Using Adapter/PEFT for finetuning a Subnet extracted from the SmolLM2 for Arduino Tool Calling

#7
by MartialTerran - opened

A plan for extracting/training a subnet from the SmolLM2 model that is reliable for Arduino-Tool calling, by adding an ADAPTER, such as a PEFT, to patch any deficiencies in the extracted subnet, and to support finetuning using a tokenizer that uses the custom Arduino control vocabulary.

Project Plan: SmolLM2 Subnet for Arduino Tool Calling with PEFT Adapter
This plan enhances the previous approach by incorporating a Parameter-Efficient Fine-Tuning (PEFT) adapter to further specialize and improve the performance of the extracted SmolLM2 subnet for Arduino tool calling.

Target Arduino Boards: Arduino Portenta H7 preferred.

Phase 1: Subnet Extraction, Adapter Initialization, and Specialization

Task 1.1: Define a Custom Arduino Control Vocabulary: (Same as previous plan)

Task 1.2: Extract and Quantize a SmolLM2 Subnet:

Description: Extract a small subnet and quantize its weights as described in the previous plan. This serves as the base model for further adaptation.

Details: The initial subnet extraction doesn't require fine-tuning on a specialized dataset yet, as this will be handled by the PEFT adapter.

Task 1.3: Initialize the PEFT Adapter:

Description: Initialize a PEFT adapter (e.g., LoRA, AdaLoRA, or QLoRA) for the extracted subnet.

Details: The adapter's parameters will be trained to specialize the subnet for Arduino tool calling. Choose a PEFT method that is computationally efficient and has a small memory footprint, suitable for the Arduino environment.

Deliverables: An initialized PEFT adapter with randomly initialized parameters.

Task 1.4: Create Arduino Control Dataset & Fine-tune the Adapter:

Description: Create a dataset of natural language instructions paired with corresponding Arduino code, as described in the previous plan. Use this dataset to fine-tune only the PEFT adapter's parameters, keeping the base subnet's weights frozen.

Details: Fine-tuning the adapter is much more efficient than fine-tuning the entire subnet, making it feasible even with limited computational resources.
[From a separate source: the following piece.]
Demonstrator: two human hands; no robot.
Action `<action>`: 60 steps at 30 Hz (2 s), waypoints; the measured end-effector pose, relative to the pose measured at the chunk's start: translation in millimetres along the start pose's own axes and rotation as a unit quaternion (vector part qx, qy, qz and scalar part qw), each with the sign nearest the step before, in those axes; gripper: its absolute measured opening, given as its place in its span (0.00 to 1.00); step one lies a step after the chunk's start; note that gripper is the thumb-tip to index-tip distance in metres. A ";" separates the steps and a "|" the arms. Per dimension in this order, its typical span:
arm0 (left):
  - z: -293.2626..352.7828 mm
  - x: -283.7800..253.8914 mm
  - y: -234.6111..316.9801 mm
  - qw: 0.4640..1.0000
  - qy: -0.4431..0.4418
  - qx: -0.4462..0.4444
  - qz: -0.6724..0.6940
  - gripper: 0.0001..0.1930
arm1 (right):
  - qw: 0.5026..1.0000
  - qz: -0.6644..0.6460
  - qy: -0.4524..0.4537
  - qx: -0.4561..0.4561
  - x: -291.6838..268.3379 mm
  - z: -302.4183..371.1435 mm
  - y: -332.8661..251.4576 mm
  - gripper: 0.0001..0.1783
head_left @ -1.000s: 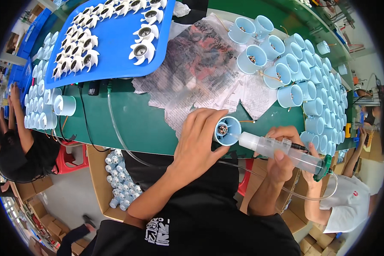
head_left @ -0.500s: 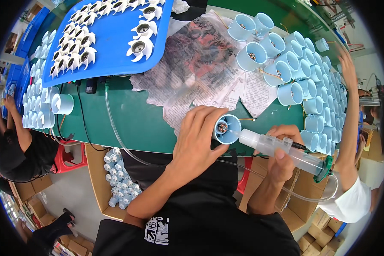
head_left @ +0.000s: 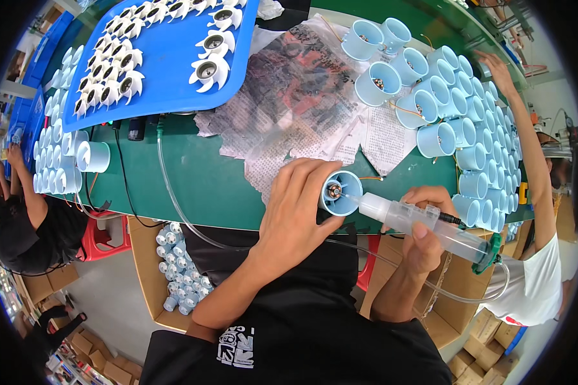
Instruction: Assembling small electronic cooling fan components at a factory workbench using a pneumatic glue dispenser.
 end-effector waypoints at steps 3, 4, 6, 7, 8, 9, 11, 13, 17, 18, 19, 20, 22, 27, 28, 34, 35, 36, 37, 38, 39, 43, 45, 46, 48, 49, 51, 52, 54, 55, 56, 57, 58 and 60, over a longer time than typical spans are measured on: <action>-0.5 -1.2 -0.1 1.000 0.000 -0.002 0.000 0.34 | 1.000 0.001 0.002 -0.006 0.5 -1.3 1.2 0.29; -0.2 -2.8 -0.3 1.000 0.001 -0.004 0.001 0.34 | 1.000 -0.018 0.012 -0.022 -0.9 -0.5 3.6 0.30; 3.2 -7.3 -1.7 1.000 0.005 -0.004 -0.004 0.33 | 0.992 -0.117 0.018 -0.038 -3.8 -1.1 5.1 0.28; 3.6 -10.0 -2.7 1.000 0.008 -0.004 -0.009 0.33 | 0.979 -0.198 0.010 -0.038 -4.3 -3.5 5.8 0.27; 4.2 -8.9 -2.8 1.000 0.010 -0.010 -0.002 0.32 | 0.962 -0.249 0.102 -0.056 -5.8 -2.4 6.5 0.24; 4.6 -9.4 -0.8 1.000 0.017 -0.002 -0.002 0.32 | 0.948 -0.285 0.139 -0.003 -10.3 2.3 16.1 0.22; 11.7 -9.1 -4.4 0.999 0.036 -0.025 0.010 0.36 | 0.922 -0.368 0.076 0.093 -22.3 9.6 42.9 0.16; 17.1 -15.1 -5.9 0.999 0.031 -0.045 0.006 0.37 | 0.893 -0.379 0.188 0.157 -4.8 10.3 55.0 0.12; 31.0 -30.0 -18.1 0.997 0.042 -0.052 0.025 0.36 | 0.898 -0.319 0.151 0.263 27.0 -0.3 44.1 0.25; 32.9 -33.2 -18.5 0.998 0.043 -0.044 0.028 0.35 | 0.915 -0.305 0.055 0.257 16.5 2.2 57.2 0.28; 32.7 -33.1 -18.8 0.998 0.049 -0.037 0.031 0.35 | 0.924 -0.269 0.018 0.270 17.7 1.3 54.0 0.28; 33.0 -32.6 -19.6 0.997 0.056 -0.029 0.034 0.35 | 0.931 -0.231 -0.018 0.282 20.9 -1.5 50.3 0.27; 31.4 -31.3 -19.3 0.997 0.065 -0.025 0.033 0.35 | 0.972 -0.104 -0.032 0.209 29.5 -14.4 29.8 0.20; 31.9 -29.2 -20.9 0.997 0.074 -0.020 -0.025 0.35 | 0.929 0.248 -0.199 -0.189 150.1 -92.4 -46.7 0.12; 34.4 -31.6 -20.8 0.996 0.083 -0.025 -0.035 0.35 | 0.891 0.282 -0.264 -0.237 184.4 -108.9 -59.0 0.13; 36.1 -29.4 -16.2 0.995 0.093 0.005 -0.026 0.35 | 0.701 0.413 -0.412 -0.411 298.6 -176.5 -43.9 0.09; 38.8 -29.1 -15.1 0.995 0.096 0.006 -0.028 0.35 | 0.677 0.427 -0.443 -0.405 306.6 -179.0 -39.3 0.10; 39.9 -28.3 -14.6 0.994 0.102 0.000 -0.034 0.34 | 0.650 0.440 -0.474 -0.398 313.0 -180.1 -33.8 0.10; 40.7 -27.7 -14.4 0.994 0.106 -0.006 -0.039 0.34 | 0.641 0.436 -0.466 -0.426 316.3 -179.2 -33.3 0.07; 41.2 -27.2 -14.2 0.993 0.109 -0.006 -0.038 0.34 | 0.639 0.436 -0.468 -0.427 316.8 -180.7 -31.8 0.07; 42.3 -26.7 -14.5 0.992 0.115 -0.008 -0.041 0.34 | 0.600 0.469 -0.451 -0.465 316.1 -179.5 -30.6 0.06; 39.9 -26.0 -11.8 0.992 0.120 -0.002 -0.047 0.34 | 0.513 0.515 -0.360 -0.585 297.0 -176.9 -25.4 0.05; 34.0 -26.9 -12.6 0.993 0.109 0.001 -0.053 0.34 | 0.579 0.481 -0.322 -0.574 273.1 -186.3 -29.6 0.05; 34.7 -27.9 -12.7 0.993 0.104 -0.001 -0.053 0.34 | 0.651 0.455 -0.280 -0.538 262.5 -184.5 -35.5 0.04; 34.1 -28.8 -16.3 0.993 0.107 -0.009 -0.058 0.32 | 0.803 0.343 -0.217 -0.437 228.0 -180.3 -54.9 0.05; 34.0 -31.1 -17.8 0.993 0.104 -0.022 -0.061 0.32 | 0.888 0.276 -0.210 -0.301 207.0 -175.8 -60.3 0.06; 32.9 -30.5 -19.9 0.990 0.117 -0.028 -0.067 0.32 | 0.967 0.148 -0.183 -0.092 154.3 -145.3 -53.1 0.07; 33.5 -30.6 -20.1 0.989 0.123 -0.033 -0.074 0.33 | 0.980 0.089 -0.175 -0.022 127.2 -126.7 -44.8 0.07; 28.9 -28.2 -18.5 0.990 0.122 -0.028 -0.069 0.34 | 0.974 -0.033 -0.188 0.121 82.2 -84.6 -16.8 0.08; 26.9 -25.7 -16.3 0.991 0.111 -0.028 -0.066 0.34 | 0.971 -0.037 -0.180 0.156 70.4 -65.9 -4.9 0.08; 27.1 -24.9 -15.9 0.992 0.102 -0.031 -0.067 0.35 | 0.965 -0.046 -0.175 0.191 63.9 -52.1 6.6 0.08; 27.1 -24.5 -15.2 0.993 0.094 -0.032 -0.070 0.36 | 0.961 -0.032 -0.170 0.214 62.7 -42.7 13.1 0.08; 26.7 -24.7 -14.8 0.993 0.089 -0.033 -0.071 0.36 | 0.957 -0.019 -0.165 0.236 64.9 -35.9 18.5 0.07; 26.4 -24.5 -15.5 0.992 0.099 -0.043 -0.067 0.34 | 0.956 -0.027 -0.159 0.245 70.8 -31.5 18.8 0.06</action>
Point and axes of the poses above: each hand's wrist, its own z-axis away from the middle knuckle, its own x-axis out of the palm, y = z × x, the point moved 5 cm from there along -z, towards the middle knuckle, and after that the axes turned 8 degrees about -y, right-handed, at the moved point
Use the custom Arduino control vocabulary tokenizer during fine-tuning.

Deliverables: A fine-tuned PEFT adapter specialized for Arduino tool calling.

Phase 2: Arduino Development Environment Setup (Same as previous plan, but includes loading the adapter weights)
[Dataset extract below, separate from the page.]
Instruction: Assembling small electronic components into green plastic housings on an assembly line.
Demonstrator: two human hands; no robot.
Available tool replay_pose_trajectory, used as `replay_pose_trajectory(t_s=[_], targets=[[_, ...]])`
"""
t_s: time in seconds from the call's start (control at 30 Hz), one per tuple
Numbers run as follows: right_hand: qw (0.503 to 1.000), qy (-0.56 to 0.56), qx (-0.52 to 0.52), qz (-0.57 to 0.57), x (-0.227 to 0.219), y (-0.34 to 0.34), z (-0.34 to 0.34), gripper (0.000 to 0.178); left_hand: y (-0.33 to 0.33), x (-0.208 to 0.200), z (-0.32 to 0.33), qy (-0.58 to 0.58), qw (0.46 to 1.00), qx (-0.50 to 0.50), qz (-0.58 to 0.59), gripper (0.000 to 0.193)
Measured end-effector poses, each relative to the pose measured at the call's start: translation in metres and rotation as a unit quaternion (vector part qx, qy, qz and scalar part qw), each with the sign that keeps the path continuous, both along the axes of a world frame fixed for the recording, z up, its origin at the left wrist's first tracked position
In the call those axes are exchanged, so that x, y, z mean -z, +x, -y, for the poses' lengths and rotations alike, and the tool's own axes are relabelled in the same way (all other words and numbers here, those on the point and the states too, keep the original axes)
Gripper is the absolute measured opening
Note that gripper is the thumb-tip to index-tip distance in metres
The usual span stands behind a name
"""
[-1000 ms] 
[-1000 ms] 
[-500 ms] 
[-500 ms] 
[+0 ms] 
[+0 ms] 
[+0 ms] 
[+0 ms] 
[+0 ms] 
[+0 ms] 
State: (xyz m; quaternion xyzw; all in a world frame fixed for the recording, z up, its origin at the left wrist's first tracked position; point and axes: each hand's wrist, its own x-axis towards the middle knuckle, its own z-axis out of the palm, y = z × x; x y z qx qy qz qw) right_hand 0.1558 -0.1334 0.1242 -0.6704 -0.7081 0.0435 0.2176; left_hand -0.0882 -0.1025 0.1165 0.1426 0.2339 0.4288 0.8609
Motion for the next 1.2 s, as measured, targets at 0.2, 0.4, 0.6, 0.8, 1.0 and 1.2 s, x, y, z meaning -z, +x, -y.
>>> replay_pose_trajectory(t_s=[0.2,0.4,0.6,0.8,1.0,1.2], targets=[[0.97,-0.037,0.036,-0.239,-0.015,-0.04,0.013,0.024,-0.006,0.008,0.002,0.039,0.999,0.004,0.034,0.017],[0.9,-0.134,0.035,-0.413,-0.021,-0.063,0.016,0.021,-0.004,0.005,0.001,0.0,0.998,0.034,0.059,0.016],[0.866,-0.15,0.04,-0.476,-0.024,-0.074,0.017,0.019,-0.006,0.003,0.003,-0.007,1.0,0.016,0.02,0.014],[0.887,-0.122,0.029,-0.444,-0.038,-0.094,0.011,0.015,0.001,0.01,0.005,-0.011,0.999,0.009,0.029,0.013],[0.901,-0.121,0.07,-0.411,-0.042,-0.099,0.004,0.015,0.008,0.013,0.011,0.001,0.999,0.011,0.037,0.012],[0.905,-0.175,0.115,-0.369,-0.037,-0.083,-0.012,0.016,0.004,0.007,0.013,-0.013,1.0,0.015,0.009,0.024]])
Task 2.1: Integrate a Lightweight Interpreter/Code Executor: (Same as previous plan)

Task 2.2: Load Subnet and Adapter Weights:

Description: Implement loading the quantized base subnet weights and the fine-tuned adapter weights onto the Arduino, potentially from external storage.
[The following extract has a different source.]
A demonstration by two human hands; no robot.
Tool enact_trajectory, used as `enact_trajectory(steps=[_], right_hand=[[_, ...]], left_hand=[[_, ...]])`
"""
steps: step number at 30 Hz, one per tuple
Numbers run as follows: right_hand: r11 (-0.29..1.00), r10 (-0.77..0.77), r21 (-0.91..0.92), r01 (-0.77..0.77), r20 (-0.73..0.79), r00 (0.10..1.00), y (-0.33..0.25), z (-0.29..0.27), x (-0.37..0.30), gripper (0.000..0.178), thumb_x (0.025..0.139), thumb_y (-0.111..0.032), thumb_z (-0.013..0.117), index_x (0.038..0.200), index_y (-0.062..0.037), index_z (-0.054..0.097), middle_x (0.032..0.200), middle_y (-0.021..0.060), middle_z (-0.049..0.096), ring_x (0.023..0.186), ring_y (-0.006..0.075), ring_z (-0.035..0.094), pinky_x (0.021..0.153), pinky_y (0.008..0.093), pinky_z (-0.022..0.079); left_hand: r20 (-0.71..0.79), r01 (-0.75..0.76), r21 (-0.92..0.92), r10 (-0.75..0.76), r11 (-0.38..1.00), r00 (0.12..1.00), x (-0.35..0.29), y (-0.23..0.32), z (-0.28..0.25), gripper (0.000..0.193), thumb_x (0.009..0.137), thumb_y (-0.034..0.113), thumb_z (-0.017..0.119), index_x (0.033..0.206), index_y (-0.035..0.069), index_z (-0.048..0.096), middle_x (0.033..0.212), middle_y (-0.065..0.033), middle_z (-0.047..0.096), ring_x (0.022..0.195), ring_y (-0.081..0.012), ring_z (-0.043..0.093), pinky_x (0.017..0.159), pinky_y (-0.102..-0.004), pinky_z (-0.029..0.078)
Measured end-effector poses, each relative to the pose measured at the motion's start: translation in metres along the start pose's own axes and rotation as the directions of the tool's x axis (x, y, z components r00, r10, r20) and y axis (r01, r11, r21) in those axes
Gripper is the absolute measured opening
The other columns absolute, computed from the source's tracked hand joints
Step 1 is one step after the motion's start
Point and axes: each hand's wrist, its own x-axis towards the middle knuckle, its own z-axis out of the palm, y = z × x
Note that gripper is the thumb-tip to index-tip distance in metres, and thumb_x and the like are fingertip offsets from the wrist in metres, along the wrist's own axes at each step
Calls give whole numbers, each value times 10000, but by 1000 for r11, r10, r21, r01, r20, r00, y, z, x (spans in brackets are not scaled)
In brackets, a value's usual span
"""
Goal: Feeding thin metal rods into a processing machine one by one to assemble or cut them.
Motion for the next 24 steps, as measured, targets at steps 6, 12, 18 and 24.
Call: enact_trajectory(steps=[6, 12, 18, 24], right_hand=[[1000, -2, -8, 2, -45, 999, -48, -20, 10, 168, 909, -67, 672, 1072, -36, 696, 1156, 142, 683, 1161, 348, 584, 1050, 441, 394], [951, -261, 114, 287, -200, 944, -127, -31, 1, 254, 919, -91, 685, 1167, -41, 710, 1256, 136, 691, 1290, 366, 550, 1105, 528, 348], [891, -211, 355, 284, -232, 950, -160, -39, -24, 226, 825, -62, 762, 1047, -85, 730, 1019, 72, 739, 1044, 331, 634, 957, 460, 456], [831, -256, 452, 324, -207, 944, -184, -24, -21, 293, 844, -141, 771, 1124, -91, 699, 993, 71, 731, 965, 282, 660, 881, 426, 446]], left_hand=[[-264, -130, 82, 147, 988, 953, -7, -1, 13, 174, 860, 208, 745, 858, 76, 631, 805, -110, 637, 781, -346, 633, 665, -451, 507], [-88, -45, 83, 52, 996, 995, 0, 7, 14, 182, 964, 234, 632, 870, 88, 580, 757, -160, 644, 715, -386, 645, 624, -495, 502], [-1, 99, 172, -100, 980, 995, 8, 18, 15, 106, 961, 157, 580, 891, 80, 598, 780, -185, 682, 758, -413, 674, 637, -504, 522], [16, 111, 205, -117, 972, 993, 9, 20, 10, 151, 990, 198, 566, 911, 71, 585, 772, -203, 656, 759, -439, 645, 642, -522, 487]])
Phase 3: Implementation and Integration

Task 3.1: Specialized Tokenization: (Same as previous plan)

Task 3.2: Inference and Code Generation with Adapter:

Description: Implement the inference loop, similar to the previous plan, but incorporate the PEFT adapter during inference.

Details: The adapter's output is combined with the base subnet's output to generate the final Arduino control code.

Task 3.3: Interpreter/Executor Integration: (Same as previous plan)

Phase 4: Testing and Optimization (Similar to previous plans)

Advantages of using a PEFT Adapter:

Reduced Memory Footprint: Only the small adapter parameters need to be trained and stored, significantly reducing the memory requirements compared to fine-tuning the entire subnet.

Faster Fine-tuning: Training the adapter is much faster than training the entire model.

Improved Performance: The adapter can effectively specialize the base subnet for Arduino tool calling, leading to better performance on the target task.

Flexibility: The base subnet can be reused for other tasks by training different adapters.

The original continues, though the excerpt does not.